In today’s chest and shoulder workout, there are a lot of unconventional exercises included, which are going to make your muscles work in a way they’ve never had to before.Tag me in your socials using #HardcoreTrainer2 and let me know if you liked the exercises.
Let’s get to it!
Morning Cardio - 30 Minutes
Chest & Shoulders Workout
Chest
1. Incline Dumbbell Fly & Press Combo
3 Sets x 20* Reps
*Start by performing an incline dumbbell fly, pausing at the end of the movement. Bend your elbows to lower the weight toward the chest, then extend your arms to press the weight back to the starting position. That’s one rep each exercise, for a total of two reps. Repeat for reps. - 60 seconds of rest between sets
Superset (3 Sets)
2a. Incline Close-grip Dumbbell Press
10 reps
2b. Incline Dumbbell Press
10 reps
- 60 seconds of rest between supersets.
Superset (3 Sets)
3a. Rollout Fly
10 reps
3b. Pushups
10 reps
Perform 10 reps of rollout flyes. Then, keeping your hands balanced on the bars, immediately do 10 pushups.

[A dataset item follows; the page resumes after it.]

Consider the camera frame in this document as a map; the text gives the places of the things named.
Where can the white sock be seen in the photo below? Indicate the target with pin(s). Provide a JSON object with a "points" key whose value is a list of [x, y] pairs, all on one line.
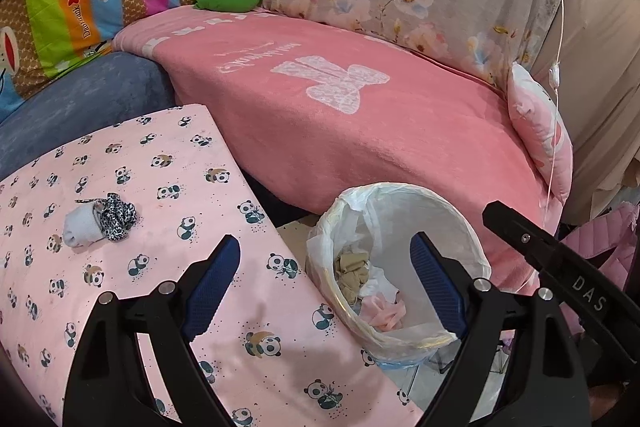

- 60 seconds of rest between supersets.
4. Smith Machine Weighted Pushups
3 Sets x 20 reps*
*Perform the first 10 reps of weighted pushups, then remove the bar and do another 10 reps using bodyweight only.
- 60 seconds of rest between supersets.
Shoulders
5. Smith Machine Close-Grip Press
3 x 10/10* Reps
*Exercise is performed holding the end of the Smith Machine bar. All 3 sets are drop sets. Perform 10 reps, then reduce the weight and complete another 10 reps. - 60 seconds of rest between sets.
6. Squat Press Shoulder Press
3 Sets x 10/10 reps* Reps
*All 3 sets are drop sets. Perform 10 reps, then reduce the weight and complete another 10 reps.